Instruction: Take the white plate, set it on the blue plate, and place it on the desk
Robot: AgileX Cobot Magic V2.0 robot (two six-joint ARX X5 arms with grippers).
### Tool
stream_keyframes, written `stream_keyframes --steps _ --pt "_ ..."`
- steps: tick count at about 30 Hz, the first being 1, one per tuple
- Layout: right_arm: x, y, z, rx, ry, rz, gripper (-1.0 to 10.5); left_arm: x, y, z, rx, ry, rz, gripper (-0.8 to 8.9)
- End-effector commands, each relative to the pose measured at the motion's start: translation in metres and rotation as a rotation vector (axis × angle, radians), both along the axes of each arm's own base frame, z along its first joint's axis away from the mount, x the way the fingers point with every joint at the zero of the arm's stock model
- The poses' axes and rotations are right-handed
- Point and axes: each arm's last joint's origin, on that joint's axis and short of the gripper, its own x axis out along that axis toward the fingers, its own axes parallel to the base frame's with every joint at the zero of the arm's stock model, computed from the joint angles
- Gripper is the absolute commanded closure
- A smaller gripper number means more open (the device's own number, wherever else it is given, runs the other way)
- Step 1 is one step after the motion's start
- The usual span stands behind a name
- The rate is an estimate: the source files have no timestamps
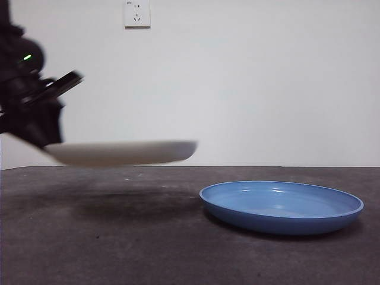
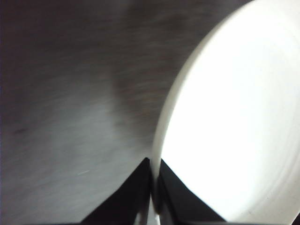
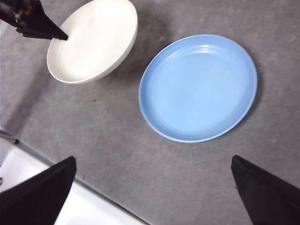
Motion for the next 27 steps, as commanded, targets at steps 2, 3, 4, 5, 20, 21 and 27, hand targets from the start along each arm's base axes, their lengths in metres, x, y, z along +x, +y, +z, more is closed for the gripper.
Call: stream_keyframes --steps 2,3,4,5,20,21,27 --pt "-0.004 -0.001 0.012 -0.002 -0.036 -0.005 2.9 0.006 -0.033 0.018 -0.026 -0.043 -0.034 8.03" --pt "-0.004 -0.001 0.014 -0.001 -0.040 -0.005 2.9 0.006 -0.041 0.021 -0.032 -0.055 -0.044 8.03" --pt "-0.005 -0.001 0.015 -0.001 -0.042 -0.005 2.9 0.006 -0.050 0.024 -0.039 -0.067 -0.059 8.03" --pt "-0.006 -0.001 0.016 -0.002 -0.044 -0.006 2.9 0.007 -0.060 0.026 -0.046 -0.076 -0.072 8.03" --pt "-0.011 -0.003 0.016 -0.017 -0.036 -0.017 2.9 0.032 -0.178 0.007 -0.051 -0.051 -0.275 8.03" --pt "-0.012 -0.003 0.016 -0.015 -0.038 -0.018 2.9 0.033 -0.183 0.004 -0.041 -0.047 -0.281 8.03" --pt "-0.014 -0.004 0.016 -0.013 -0.044 -0.020 2.9 0.034 -0.205 -0.014 -0.015 -0.022 -0.318 8.03"
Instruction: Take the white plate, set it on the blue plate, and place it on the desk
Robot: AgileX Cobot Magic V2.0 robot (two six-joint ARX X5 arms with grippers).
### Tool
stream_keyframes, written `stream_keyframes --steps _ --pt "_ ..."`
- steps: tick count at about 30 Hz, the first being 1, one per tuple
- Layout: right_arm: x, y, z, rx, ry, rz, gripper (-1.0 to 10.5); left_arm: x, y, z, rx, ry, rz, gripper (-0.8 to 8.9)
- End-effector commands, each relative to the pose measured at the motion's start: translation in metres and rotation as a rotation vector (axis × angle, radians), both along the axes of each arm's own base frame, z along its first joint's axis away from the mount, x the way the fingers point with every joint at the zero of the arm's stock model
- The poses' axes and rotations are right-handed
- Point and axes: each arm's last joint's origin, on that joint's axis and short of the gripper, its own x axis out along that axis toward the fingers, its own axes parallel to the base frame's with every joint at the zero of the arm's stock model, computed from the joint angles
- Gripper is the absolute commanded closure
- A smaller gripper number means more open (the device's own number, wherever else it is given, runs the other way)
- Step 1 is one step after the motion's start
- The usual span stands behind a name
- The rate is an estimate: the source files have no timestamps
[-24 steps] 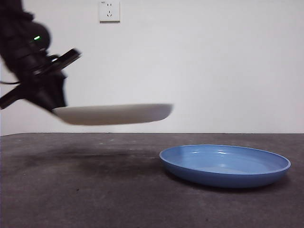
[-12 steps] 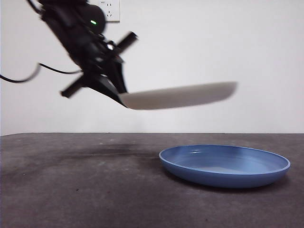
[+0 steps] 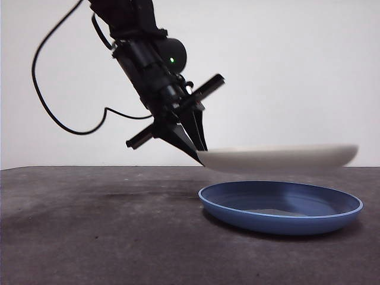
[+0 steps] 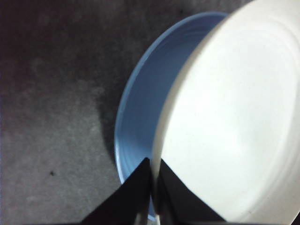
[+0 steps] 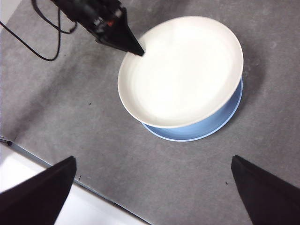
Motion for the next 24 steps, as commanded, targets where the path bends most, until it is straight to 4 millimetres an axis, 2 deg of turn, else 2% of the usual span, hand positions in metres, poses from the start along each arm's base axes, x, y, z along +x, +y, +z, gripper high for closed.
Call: stream_keyframes --steps 1,8,24 --pt "-0.001 0.000 0.005 0.004 -0.019 0.003 2.9 0.004 -0.012 -0.009 0.006 0.006 -0.014 8.03" --pt "-0.001 0.000 0.005 0.005 -0.017 0.002 2.9 0.003 -0.017 -0.023 0.044 0.021 -0.027 8.03" --pt "-0.001 0.000 0.005 0.005 -0.019 0.002 2.9 0.003 -0.021 -0.025 0.037 -0.001 -0.053 7.75"
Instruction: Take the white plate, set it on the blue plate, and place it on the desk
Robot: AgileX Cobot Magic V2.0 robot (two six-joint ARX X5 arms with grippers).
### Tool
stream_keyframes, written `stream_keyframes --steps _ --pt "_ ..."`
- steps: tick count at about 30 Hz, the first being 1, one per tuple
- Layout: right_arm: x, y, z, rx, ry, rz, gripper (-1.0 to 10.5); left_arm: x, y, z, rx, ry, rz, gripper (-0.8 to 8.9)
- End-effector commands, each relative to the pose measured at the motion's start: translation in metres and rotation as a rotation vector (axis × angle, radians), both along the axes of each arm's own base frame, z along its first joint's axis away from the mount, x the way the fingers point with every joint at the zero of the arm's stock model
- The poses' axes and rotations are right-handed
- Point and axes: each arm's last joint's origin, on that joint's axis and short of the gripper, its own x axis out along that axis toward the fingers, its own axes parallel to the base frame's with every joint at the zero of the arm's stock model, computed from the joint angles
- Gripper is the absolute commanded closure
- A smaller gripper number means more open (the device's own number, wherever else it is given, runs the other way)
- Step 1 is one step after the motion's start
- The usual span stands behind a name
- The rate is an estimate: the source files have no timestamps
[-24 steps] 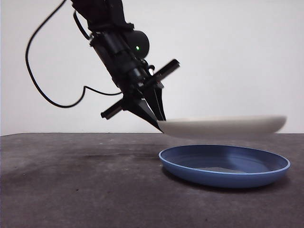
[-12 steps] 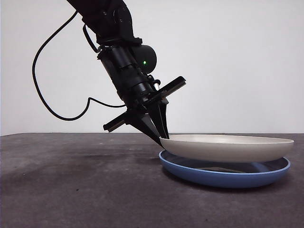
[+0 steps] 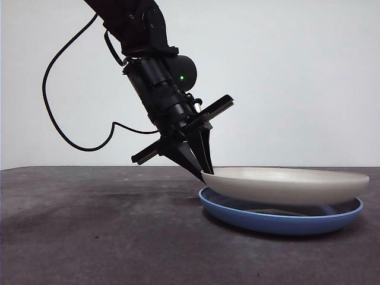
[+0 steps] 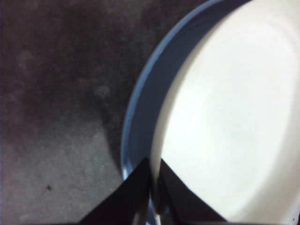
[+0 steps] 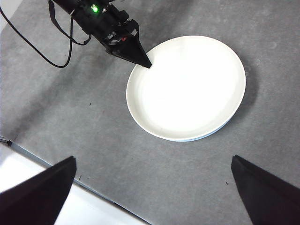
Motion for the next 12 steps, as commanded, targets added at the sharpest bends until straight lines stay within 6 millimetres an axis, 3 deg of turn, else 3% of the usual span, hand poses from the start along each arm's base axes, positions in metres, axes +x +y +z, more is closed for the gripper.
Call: stream_keyframes --steps 1,4,8,12 --pt "-0.0008 0.0001 0.0051 0.005 -0.018 0.002 2.9 0.0023 -0.0090 -0.0028 -0.008 -0.018 -0.029 7.75" --pt "-0.0008 0.0001 0.0051 0.005 -0.018 0.002 2.9 0.0024 -0.0102 -0.0025 -0.013 -0.026 -0.033 7.32" --pt "-0.0008 0.0001 0.0051 0.005 -0.018 0.002 2.9 0.0031 -0.0121 -0.0016 -0.023 -0.042 -0.035 4.47" --pt "-0.0008 0.0001 0.0051 0.005 -0.018 0.003 2.9 0.0043 -0.0129 0.0016 -0.029 -0.052 -0.036 2.43"
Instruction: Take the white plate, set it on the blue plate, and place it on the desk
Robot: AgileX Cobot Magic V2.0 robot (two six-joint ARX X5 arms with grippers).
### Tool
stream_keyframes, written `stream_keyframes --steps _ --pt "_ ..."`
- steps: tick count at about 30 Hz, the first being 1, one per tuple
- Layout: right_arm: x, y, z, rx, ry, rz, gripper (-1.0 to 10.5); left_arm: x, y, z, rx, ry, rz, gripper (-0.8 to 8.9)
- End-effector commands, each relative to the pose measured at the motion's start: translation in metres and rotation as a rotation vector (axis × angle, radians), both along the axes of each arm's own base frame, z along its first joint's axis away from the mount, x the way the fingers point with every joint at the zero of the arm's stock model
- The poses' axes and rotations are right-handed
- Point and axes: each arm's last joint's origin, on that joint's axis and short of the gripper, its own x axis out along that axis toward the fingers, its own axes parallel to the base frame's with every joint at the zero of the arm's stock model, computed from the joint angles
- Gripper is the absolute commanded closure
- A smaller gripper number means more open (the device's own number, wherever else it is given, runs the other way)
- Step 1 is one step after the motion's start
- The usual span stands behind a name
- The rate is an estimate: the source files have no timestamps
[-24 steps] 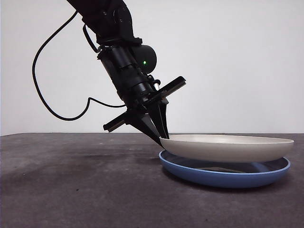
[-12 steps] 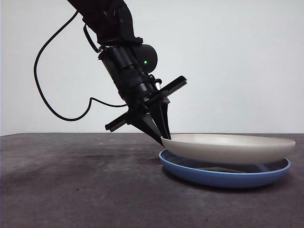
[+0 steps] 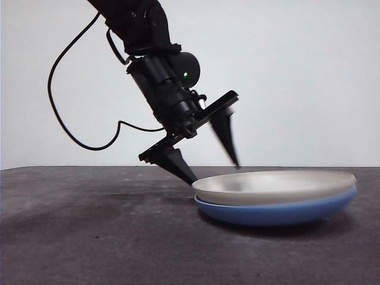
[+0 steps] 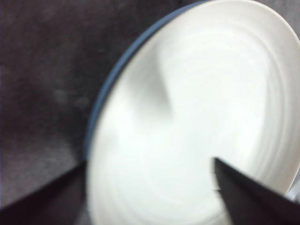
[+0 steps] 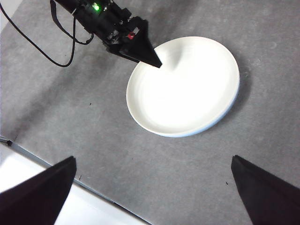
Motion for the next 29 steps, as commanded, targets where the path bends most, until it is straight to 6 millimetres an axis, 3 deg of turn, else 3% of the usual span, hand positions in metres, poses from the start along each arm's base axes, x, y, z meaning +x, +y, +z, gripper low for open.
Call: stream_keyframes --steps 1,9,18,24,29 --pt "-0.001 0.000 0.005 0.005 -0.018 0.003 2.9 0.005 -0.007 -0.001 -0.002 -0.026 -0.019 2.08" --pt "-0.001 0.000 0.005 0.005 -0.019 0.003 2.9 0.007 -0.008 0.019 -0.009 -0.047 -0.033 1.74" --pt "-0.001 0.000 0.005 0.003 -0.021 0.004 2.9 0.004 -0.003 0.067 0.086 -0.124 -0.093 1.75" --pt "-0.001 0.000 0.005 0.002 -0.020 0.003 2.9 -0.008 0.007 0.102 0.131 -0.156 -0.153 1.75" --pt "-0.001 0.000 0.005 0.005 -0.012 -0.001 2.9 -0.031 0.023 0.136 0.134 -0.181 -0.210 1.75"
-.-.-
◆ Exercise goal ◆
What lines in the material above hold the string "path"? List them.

◆ Written solution ◆
Motion for the next 24 steps, as commanded, targets where the path bends most, until it is straight to 4 millimetres an axis, 2 deg of turn, else 2% of the usual span, hand positions in metres, poses from the start along each arm's base axes, x, y, z along +x, +y, +z, gripper high for closed.
Motion for the next 29 steps, as commanded, targets where the path bends most, until it is straight to 6 millimetres an axis, 3 deg of turn, else 3% of the usual span, hand positions in metres, poses from the start along each arm's base axes, x, y, z meaning +x, +y, +z, gripper low for open.

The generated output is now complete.